一、项目基本情况
我院因业务发展需要,口腔科需采购种植弯机(参考品牌奥地利WH)一台,产品要求原厂全新产品,带灯,不限品牌,必要时需提供样机试用,欢迎各厂商积极参与报价。
二、供应商资格要求
1.供应商必须具有独立承担民事责任能力的在中华人民共和国境内注册的法人。
2.单位负责人为同一人或者存在控股、管理关系的不同单位,不得参加同一服务项目报价。

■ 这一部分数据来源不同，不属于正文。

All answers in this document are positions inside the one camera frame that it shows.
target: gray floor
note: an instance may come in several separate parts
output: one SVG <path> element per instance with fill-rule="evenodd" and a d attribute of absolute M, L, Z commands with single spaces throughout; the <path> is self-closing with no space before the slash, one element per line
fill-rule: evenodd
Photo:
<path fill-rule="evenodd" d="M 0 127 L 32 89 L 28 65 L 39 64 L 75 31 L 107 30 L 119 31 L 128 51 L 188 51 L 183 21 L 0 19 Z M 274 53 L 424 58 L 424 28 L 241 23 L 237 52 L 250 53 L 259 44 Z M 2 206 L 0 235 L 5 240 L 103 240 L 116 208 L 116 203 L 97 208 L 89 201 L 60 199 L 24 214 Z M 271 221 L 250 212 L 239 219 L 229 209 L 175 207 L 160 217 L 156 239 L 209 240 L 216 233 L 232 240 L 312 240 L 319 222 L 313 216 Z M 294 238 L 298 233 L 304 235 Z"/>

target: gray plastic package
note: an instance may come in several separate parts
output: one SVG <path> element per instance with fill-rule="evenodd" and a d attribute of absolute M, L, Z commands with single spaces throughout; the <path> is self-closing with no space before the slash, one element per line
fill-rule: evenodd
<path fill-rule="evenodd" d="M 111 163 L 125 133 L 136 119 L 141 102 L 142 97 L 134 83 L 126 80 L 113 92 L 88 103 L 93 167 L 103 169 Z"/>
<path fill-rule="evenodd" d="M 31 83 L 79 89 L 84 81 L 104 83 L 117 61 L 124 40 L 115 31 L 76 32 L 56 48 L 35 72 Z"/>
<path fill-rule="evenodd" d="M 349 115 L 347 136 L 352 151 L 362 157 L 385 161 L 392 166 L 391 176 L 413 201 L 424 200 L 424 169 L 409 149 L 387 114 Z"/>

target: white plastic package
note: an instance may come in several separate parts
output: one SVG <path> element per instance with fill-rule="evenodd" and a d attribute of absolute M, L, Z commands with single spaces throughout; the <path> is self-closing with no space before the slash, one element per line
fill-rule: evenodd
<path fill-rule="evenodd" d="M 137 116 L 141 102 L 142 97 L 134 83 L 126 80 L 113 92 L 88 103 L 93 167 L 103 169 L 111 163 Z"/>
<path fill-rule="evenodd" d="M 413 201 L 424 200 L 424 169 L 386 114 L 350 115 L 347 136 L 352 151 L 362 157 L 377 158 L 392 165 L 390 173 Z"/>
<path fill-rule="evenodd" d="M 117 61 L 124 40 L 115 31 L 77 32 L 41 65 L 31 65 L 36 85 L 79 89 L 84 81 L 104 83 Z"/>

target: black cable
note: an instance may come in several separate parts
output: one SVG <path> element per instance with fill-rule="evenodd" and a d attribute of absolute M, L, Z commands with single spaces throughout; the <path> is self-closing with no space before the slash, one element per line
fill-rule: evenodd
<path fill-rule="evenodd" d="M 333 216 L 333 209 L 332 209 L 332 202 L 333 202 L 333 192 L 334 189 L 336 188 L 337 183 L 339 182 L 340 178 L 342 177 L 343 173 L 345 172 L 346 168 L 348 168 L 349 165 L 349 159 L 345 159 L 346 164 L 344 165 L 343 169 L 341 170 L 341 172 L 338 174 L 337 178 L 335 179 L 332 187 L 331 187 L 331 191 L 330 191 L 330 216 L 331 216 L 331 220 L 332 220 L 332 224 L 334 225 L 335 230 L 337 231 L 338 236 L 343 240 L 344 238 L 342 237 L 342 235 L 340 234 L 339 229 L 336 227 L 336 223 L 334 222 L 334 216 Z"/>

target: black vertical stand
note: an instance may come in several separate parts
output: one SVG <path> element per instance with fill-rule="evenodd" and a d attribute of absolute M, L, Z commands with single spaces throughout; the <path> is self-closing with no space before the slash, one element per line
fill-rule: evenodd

3.供应商参加本次活动前3年内在经营活动中没有重大违法记录。
三、报名资料要求
1.报价资料。
2.产品技术参数和资质。
3.公司资质。
4.报名时间:挂网发布时间起10天内有效
四、资料递交方式
1.将报名资料密封于信封内,寄至(或者提交):广东省揭阳市榕城区淡浦路市慈云医院综合楼十二楼设备科收 电话0663-8920150 。截止日期以邮件发出时间为准;邮件封面注明(设备名称采购报价)
2.项目联系人:林先生
3.联系电话:0663-8920150
五、注意事项
1.符合条件的供应商必须如实进行报价,杜绝弄虚作假、胡乱报价,报价方案一经确认禁止更改。
2.项目严禁供应商进行恶意串通或其它违规行为,一经查实,将列入我院合作的黑名单。